EXERCISE DESCRIPTION: Each image should be skipped while the records are restated word for word.

DATA:

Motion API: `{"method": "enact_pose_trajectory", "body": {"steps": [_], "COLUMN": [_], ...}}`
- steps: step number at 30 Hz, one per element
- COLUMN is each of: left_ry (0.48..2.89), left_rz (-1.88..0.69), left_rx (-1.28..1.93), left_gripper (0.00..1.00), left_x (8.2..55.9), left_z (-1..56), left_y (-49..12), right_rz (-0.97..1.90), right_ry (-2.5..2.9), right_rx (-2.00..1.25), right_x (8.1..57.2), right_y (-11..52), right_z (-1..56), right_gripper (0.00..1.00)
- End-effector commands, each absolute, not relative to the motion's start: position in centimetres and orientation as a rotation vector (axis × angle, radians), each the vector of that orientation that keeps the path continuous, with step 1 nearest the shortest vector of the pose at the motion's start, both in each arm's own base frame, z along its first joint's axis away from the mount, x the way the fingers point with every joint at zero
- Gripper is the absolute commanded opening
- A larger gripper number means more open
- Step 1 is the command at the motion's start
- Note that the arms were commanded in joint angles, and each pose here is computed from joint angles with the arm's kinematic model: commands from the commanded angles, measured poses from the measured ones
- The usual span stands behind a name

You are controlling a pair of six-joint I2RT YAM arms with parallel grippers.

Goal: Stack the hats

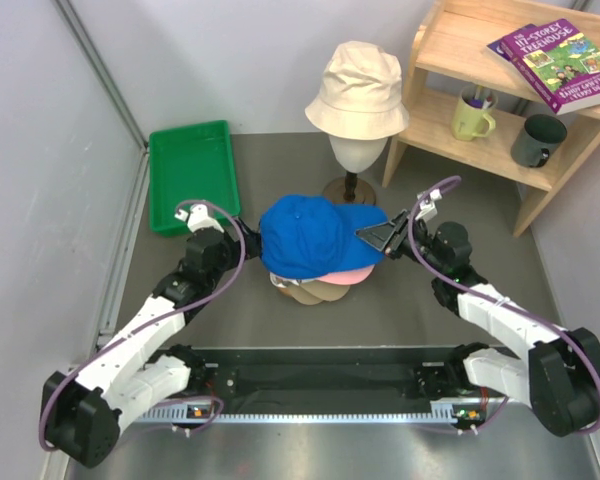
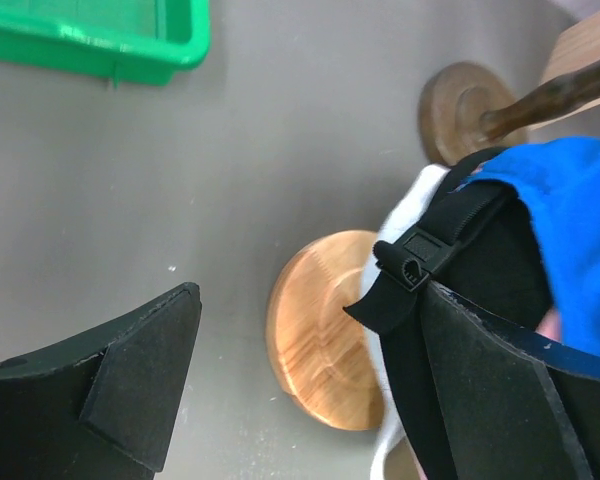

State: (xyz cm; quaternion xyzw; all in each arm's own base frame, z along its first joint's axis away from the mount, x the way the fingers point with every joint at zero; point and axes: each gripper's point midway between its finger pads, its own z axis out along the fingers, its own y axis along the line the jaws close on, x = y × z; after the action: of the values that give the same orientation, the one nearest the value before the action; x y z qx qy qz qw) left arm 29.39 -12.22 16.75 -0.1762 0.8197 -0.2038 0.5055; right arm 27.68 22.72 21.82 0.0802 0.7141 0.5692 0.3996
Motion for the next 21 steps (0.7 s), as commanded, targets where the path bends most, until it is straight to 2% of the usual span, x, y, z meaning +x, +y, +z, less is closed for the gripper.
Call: {"method": "enact_pose_trajectory", "body": {"steps": [1, 2, 3, 4, 7, 19, 21], "left_ry": [2.064, 2.072, 2.081, 2.086, 2.084, 2.131, 2.121], "left_rz": [-0.452, -0.452, -0.449, -0.447, -0.456, -0.38, -0.377], "left_rx": [-0.444, -0.44, -0.44, -0.439, -0.43, -0.454, -0.454], "left_gripper": [0.94, 0.94, 0.94, 0.94, 0.94, 0.95, 0.96], "left_x": [29.5, 29.5, 29.7, 29.7, 30.0, 29.8, 29.9], "left_z": [14.8, 14.8, 14.6, 14.4, 14.5, 13.4, 13.7], "left_y": [-12.2, -12.4, -12.5, -12.5, -12.8, -11.9, -11.8], "right_rz": [1.296, 1.288, 1.281, 1.267, 1.234, 0.942, 0.892], "right_ry": [1.931, 1.929, 1.929, 1.937, 1.938, 2.0, 2.01], "right_rx": [0.224, 0.219, 0.219, 0.218, 0.209, 0.253, 0.264], "right_x": [28.5, 28.5, 28.5, 28.5, 28.7, 29.8, 29.7], "right_y": [21.6, 21.6, 21.4, 21.4, 21.1, 17.9, 17.1], "right_z": [18.8, 18.9, 18.9, 18.8, 18.8, 17.8, 17.6], "right_gripper": [0.41, 0.5, 0.56, 0.68, 0.78, 0.99, 1.0]}}
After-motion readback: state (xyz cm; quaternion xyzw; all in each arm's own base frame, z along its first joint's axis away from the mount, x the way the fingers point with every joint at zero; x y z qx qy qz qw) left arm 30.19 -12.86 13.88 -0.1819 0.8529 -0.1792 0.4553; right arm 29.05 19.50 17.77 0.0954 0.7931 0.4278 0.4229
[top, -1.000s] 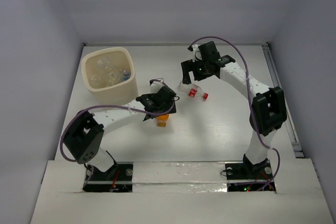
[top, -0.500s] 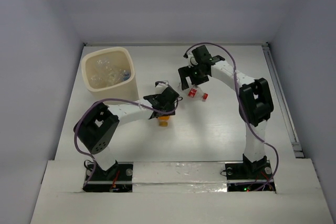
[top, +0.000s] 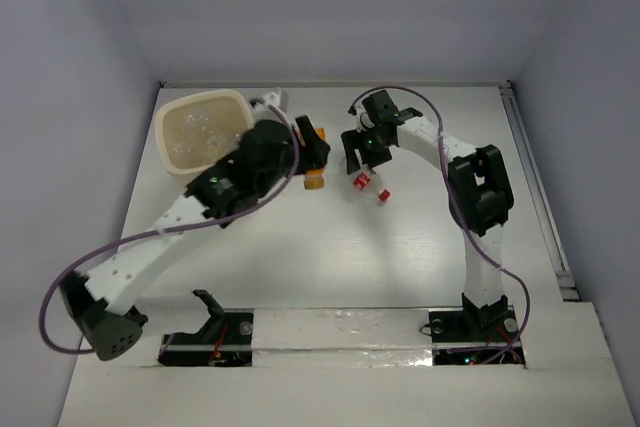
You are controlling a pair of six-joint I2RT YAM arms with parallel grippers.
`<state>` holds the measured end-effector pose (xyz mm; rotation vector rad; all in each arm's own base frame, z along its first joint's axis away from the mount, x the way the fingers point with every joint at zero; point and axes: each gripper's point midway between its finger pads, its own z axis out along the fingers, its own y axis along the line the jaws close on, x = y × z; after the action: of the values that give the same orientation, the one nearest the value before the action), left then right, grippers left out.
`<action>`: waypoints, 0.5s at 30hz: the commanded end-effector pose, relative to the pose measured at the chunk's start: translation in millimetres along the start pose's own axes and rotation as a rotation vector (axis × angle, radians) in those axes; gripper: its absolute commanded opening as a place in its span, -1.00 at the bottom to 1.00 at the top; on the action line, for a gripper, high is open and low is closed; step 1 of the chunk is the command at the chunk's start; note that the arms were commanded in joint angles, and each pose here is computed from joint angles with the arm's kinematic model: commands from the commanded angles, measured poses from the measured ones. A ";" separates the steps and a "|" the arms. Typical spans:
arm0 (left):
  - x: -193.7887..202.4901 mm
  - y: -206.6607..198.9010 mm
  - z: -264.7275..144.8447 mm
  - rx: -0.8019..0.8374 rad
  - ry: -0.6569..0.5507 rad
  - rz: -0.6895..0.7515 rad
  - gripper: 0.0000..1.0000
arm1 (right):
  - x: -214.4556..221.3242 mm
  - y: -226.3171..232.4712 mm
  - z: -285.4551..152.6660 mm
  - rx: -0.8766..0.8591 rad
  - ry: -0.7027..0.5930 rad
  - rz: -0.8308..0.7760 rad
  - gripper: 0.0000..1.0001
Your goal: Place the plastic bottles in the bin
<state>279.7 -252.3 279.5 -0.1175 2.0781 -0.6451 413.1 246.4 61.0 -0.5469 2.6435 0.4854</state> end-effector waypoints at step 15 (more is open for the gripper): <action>-287.1 123.8 -152.7 -0.440 -0.698 -0.059 -0.27 | -47.9 90.8 -137.7 -0.290 -0.389 0.065 -0.03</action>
<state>322.5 -13.4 518.5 -0.5534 1.4641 -0.2426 371.7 258.7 142.6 -0.3882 2.4820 0.7531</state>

THE COMPLETED TASK:
Motion API: `{"method": "enact_pose_trajectory", "body": {"steps": [_], "COLUMN": [_], ...}}`
- steps: step number at 30 Hz, one per element
- COLUMN is each of: left_ry (0.48..2.89), left_rz (-1.88..0.69), left_rx (-1.28..1.93), left_gripper (0.00..1.00), left_x (8.2..55.9), left_z (-1..56), left_y (-49..12), right_rz (-0.97..1.90), right_ry (-2.5..2.9), right_rx (-2.00..1.25), right_x (8.1..57.2), right_y (-11..52), right_z (-1..56), right_gripper (0.00..1.00)
- End-effector commands, each absolute, not relative to the motion's start: position in centimetres and orientation as a rotation vector (axis × angle, radians), each the vector of that orientation that keeps the path continuous, with step 1 nearest the shortest vector of the pose at the motion's start, both in each arm's own base frame, z along its first joint's axis away from the mount, x the way the fingers point with every joint at zero
- Gripper is the absolute commanded opening
- A larger gripper number means more open
- Step 1 is the command at the motion's start
- Note that the arms were commanded in joint angles, and each pose here is computed from joint angles with the arm's kinematic model: commands from the commanded angles, measured poses from the measured ones
- The usual span stands behind a name

You are controlling a pair of six-joint I2RT YAM arms with parallel grippers.

Goal: Stack the hats


State: (xyz cm; quaternion xyzw; all in each arm's own base frame, z along its first joint's axis away from the mount, x the way the fingers point with every joint at zero; point and axes: each gripper's point midway between its finger pads, its own z axis out along the fingers, its own y axis along the line the jaws close on, x = y × z; after the action: of the values that give the same orientation, the one nearest the value before the action; x y z qx qy qz qw) left arm 29.39 -12.22 16.75 -0.1762 0.8197 -0.2038 0.5055; right arm 27.68 22.72 21.82 0.0802 0.7141 0.5692 0.3996
Motion for the next 21 steps (0.7 s), as commanded, targets where the path bends most, until it is straight to 2% of the usual span, x, y, z meaning +x, +y, +z, less is closed for the gripper.
Call: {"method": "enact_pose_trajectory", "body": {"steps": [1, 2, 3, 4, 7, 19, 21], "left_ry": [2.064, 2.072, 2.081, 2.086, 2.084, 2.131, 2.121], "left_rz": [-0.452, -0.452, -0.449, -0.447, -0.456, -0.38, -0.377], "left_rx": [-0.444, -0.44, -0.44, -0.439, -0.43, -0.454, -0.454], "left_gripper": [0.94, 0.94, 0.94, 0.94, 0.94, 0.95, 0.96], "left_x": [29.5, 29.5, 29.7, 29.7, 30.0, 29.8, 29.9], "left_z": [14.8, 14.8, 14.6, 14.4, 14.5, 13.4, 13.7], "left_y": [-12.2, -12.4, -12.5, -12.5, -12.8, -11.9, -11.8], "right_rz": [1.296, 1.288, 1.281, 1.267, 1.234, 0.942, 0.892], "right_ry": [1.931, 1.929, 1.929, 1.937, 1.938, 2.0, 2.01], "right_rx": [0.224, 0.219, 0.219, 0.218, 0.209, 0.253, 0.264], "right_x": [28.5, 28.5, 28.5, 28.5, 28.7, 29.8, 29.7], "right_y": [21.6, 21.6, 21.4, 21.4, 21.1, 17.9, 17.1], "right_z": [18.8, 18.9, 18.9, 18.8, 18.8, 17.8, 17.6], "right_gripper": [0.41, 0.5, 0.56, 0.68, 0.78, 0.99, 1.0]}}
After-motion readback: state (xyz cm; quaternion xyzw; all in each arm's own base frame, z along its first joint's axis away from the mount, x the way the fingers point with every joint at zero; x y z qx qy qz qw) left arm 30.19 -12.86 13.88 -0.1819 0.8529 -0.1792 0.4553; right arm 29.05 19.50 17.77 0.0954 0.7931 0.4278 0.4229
[top, -1.000s] 
[top, -0.500s] 
[top, +0.000s] 
You are controlling a pair of six-joint I2RT YAM arms with parallel grippers.
`<state>` holds the measured end-effector pose (xyz mm; rotation vector rad; all in each arm's own base frame, z along its first joint's axis away from the mount, x the way the fingers point with every joint at zero; point and axes: each gripper's point midway between its finger pads, its own z axis out along the fingers, its own y axis along the line the jaws close on, x = y × z; after the action: of the values that give the same orientation, the one nearest the value before the action), left then right, grippers left out.
`<action>`: waypoints, 0.5s at 30hz: the commanded end-effector pose, relative to the pose measured at the chunk's start: translation in millimetres along the start pose's own axes and rotation as a rotation vector (axis × angle, radians) in those axes; gripper: its absolute commanded opening as a place in its span, -1.00 at the bottom to 1.00 at the top; on the action line, for a gripper, high is open and low is closed; step 1 of the chunk is the command at the chunk's start; note that the arms were commanded in joint angles, and each pose here is computed from joint angles with the arm's kinematic model: commands from the commanded angles, measured poses from the measured ones. A ";" separates the steps and a "|" the arms. Typical spans:
arm0 (left):
  - x: -193.7887..202.4901 mm
  - y: -206.6607..198.9010 mm
  - z: -264.7275..144.8447 mm
  - rx: -0.8019..0.8374 rad
  - ry: -0.6569..0.5507 rad
  - rz: -0.6895..0.7515 rad
  - gripper: 0.0000..1.0000
arm1 (right):
  - x: -214.4556..221.3242 mm
  - y: -226.3171..232.4712 mm
  - z: -285.4551..152.6660 mm
  - rx: -0.8766..0.8591 rad
  - ry: -0.7027..0.5930 rad
  - rz: -0.8308..0.7760 rad
  - gripper: 0.0000..1.0001
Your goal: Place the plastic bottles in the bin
<state>279.7 -252.3 279.5 -0.1175 2.0781 -0.6451 413.1 246.4 61.0 -0.5469 2.6435 0.4854</state> end-effector waypoints at step 15 (more is open for the gripper): <action>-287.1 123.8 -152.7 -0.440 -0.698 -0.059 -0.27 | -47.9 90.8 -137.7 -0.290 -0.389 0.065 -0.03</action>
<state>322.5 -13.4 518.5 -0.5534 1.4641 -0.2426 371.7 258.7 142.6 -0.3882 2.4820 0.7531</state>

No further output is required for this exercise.